使用预训练语言模型的自动化性格预测

本仓库包含了论文《自下而上和自上而下：使用心理语言学和语言模型特征预测性格》的代码，该论文发表于2020年IEEE国际数据挖掘会议。

这里有一系列用tensorflow和pytorch编写的实验，旨在探索使用语言模型在Essays数据集（大五人格标记特征）和Kaggle MBTI数据集上进行自动化性格检测。

设置

从GitHub拉取仓库，然后创建一个新的虚拟环境（conda或venv）：

git clone https://github.com/yashsmehta/personality-prediction.git
cd personality-prediction
conda create -n mvenv python=3.10

安装poetry，并使用它来安装运行项目所需的依赖：

curl -sSL https://install.python-poetry.org | python3 -
poetry install

使用方法

首先运行LM提取器代码，将数据集通过语言模型传递，并将嵌入（所有层）存储在pickle文件中。创建这个"新数据集"可以为我们节省大量计算时间，并允许有效地搜索微调网络的超参数。在运行代码之前，请在仓库文件夹中创建一个pkl_data文件夹。所有参数都是可选的，不传递任何参数则使用默认值运行提取器。

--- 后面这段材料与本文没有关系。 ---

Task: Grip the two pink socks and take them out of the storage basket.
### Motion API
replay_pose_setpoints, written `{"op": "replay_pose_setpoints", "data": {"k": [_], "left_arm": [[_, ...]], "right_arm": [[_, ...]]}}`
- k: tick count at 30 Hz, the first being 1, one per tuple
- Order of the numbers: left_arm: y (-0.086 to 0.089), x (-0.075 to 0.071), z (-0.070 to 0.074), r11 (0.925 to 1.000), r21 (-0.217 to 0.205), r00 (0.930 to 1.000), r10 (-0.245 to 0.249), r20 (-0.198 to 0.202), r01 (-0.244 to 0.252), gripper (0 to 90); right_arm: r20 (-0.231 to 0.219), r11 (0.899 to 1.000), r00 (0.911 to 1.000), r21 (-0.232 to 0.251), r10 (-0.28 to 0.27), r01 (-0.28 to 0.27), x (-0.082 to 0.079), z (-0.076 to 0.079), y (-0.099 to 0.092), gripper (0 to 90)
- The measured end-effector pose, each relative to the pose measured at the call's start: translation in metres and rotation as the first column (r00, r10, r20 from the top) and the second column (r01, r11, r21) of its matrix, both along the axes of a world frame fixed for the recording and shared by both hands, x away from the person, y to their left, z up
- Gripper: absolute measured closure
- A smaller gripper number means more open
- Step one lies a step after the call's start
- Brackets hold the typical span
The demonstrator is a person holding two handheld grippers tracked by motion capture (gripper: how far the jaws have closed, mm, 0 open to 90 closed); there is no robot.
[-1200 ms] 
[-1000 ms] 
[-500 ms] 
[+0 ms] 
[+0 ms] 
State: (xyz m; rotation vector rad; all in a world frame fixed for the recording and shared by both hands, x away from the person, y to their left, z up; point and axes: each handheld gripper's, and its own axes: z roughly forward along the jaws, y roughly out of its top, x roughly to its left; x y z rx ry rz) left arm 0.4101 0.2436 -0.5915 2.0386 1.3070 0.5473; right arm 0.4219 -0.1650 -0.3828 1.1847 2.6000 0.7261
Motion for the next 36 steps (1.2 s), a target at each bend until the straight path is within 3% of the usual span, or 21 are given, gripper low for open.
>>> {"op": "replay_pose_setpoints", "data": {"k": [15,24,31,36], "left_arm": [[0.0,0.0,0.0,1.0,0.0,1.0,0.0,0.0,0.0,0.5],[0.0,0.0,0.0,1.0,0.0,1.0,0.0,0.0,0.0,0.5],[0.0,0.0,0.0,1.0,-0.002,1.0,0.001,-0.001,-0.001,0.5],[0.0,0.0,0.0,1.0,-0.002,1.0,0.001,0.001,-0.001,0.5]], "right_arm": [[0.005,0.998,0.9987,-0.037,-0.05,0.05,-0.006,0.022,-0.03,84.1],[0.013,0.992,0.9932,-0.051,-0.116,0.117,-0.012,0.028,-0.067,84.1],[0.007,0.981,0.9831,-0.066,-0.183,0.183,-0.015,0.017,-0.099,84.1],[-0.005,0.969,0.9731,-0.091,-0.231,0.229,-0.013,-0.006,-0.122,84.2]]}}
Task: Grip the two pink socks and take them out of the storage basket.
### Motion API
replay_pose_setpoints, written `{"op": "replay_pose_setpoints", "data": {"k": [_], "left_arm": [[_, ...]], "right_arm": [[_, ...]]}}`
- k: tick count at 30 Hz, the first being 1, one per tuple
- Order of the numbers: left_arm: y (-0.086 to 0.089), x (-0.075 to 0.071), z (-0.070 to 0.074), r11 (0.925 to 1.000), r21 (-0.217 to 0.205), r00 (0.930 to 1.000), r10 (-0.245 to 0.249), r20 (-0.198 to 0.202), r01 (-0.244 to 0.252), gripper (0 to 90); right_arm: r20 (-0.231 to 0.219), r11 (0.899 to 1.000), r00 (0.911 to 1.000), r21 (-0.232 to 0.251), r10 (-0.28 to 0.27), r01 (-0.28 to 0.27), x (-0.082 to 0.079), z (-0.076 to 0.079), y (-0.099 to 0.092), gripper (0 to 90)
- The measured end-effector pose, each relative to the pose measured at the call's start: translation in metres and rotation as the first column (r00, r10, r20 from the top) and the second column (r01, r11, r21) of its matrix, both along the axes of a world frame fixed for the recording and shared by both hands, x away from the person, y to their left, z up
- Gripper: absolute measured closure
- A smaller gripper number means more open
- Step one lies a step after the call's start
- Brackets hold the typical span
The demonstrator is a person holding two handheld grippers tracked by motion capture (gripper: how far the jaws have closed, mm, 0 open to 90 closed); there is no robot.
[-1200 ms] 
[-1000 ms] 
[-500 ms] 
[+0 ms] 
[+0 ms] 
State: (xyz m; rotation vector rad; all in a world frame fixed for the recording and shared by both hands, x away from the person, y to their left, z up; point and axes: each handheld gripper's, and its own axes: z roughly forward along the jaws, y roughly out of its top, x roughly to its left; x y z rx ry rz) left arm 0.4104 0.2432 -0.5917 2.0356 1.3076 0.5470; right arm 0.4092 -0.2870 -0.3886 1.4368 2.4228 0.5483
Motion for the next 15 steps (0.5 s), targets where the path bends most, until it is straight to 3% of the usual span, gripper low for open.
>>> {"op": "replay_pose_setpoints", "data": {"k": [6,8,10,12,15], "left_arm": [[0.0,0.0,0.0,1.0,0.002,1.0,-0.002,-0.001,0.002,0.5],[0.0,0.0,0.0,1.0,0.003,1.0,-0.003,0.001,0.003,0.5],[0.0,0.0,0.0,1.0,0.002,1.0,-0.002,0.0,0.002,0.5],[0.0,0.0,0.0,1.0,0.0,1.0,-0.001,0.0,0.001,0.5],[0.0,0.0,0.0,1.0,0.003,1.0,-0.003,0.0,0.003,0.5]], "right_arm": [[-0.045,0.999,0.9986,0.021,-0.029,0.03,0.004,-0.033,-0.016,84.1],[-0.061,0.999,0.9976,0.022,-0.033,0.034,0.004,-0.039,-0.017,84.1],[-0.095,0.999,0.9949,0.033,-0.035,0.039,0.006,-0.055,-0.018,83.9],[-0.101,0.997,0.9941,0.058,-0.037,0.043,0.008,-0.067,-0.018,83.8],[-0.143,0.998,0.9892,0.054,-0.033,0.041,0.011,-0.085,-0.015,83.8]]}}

python LM_extractor.py -dataset_type 'essays' -token_length 512 -batch_size 32 -embed 'bert-base' -op_dir 'pkl_data'

接下来运行一个微调模型，从pickle文件中获取提取的特征作为输入，并训练一个微调模型。我们发现浅层MLP表现最佳。

python finetune_models/MLP_LM.py

结果表格	语言模型与心理语言学特征对比

预测未见文本的性格

按照以下步骤预测新文本/文章的性格（例如大五人格：OCEAN特征）：

python finetune_models/MLP_LM.py -save_model 'yes'

现在使用以下脚本预测未见文本：

python unseen_predictor.py

运行时间

LM_extractor.py

在RTX2080 GPU上，-embed 'bert-base'提取器大约需要~~2分30秒，'bert-large'大约需要~~5分30秒

在CPU上，'bert-base'提取器大约需要~25分钟

python finetune_models/MLP_LM.py

在RTX2080 GPU上，运行15个轮次（无交叉验证）需要5秒到60秒，具体取决于MLP架构。

文献

基于深度学习的性格预测 [文献综述] (Springer AIR Journal - 2020)

@article{mehta2020recent,
  title={Recent Trends in Deep Learning Based Personality Detection},
  author={Mehta, Yash and Majumder, Navonil and Gelbukh, Alexander and Cambria, Erik},
  journal={Artificial Intelligence Review},
  pages={2313–2339},
  year={2020},
  doi = {https://doi.org/10.1007/s10462-019-09770-z},
  url = {https://link.springer.com/article/10.1007/s10462-019-09770-z}
  publisher={Springer}
}

基于语言模型的性格预测 (ICDM - 2020)

如果您发现这个仓库对您的研究有用，请使用以下方式引用：

@inproceedings{mehta2020bottom,
  title={Bottom-up and top-down: Predicting personality with psycholinguistic and language model features},
  author={Mehta, Yash and Fatehi, Samin and Kazameini, Amirmohammad and Stachl, Clemens and Cambria, Erik and Eetemadi, Sauleh},
  booktitle={2020 IEEE International Conference on Data Mining (ICDM)},
  pages={1184--1189},
  year={2020},
  organization={IEEE}
}

许可证

本项目的源代码采用MIT许可证。